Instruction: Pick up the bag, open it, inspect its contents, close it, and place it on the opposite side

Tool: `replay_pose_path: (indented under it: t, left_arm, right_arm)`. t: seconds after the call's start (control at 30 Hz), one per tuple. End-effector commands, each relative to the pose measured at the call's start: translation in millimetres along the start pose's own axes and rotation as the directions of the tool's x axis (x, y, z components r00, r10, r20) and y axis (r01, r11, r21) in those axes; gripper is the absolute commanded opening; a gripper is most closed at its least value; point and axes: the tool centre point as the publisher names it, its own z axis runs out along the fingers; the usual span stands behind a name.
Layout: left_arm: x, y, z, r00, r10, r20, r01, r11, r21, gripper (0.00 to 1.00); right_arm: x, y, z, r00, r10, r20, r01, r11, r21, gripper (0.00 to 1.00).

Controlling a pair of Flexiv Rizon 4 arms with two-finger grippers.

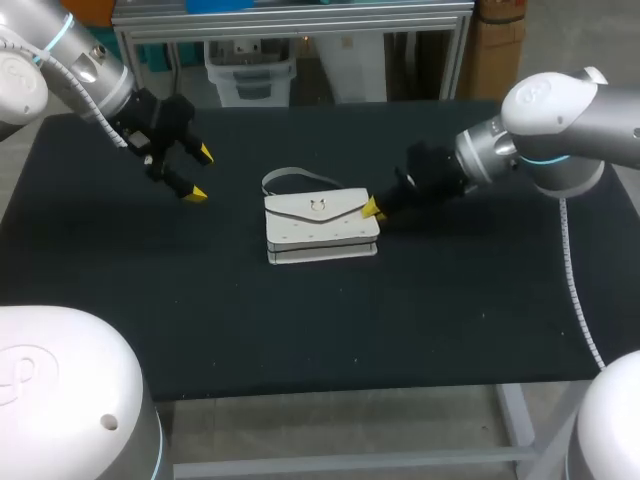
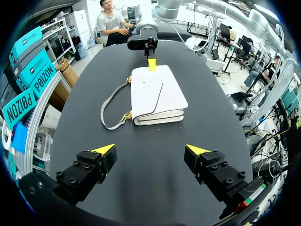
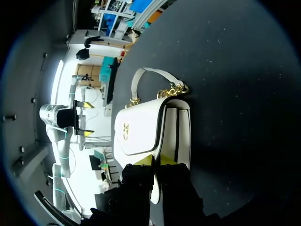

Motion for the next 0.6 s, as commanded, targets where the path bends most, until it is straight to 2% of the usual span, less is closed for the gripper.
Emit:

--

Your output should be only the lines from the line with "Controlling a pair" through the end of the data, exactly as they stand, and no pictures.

§ **Task response**
Controlling a pair of Flexiv Rizon 4 arms with two-finger grippers.


Motion for the next 0.6 s, as commanded, targets where the path bends most, until it is straight to 2% of the usual span, less is closed for the gripper.
Emit:

What needed an answer now has one.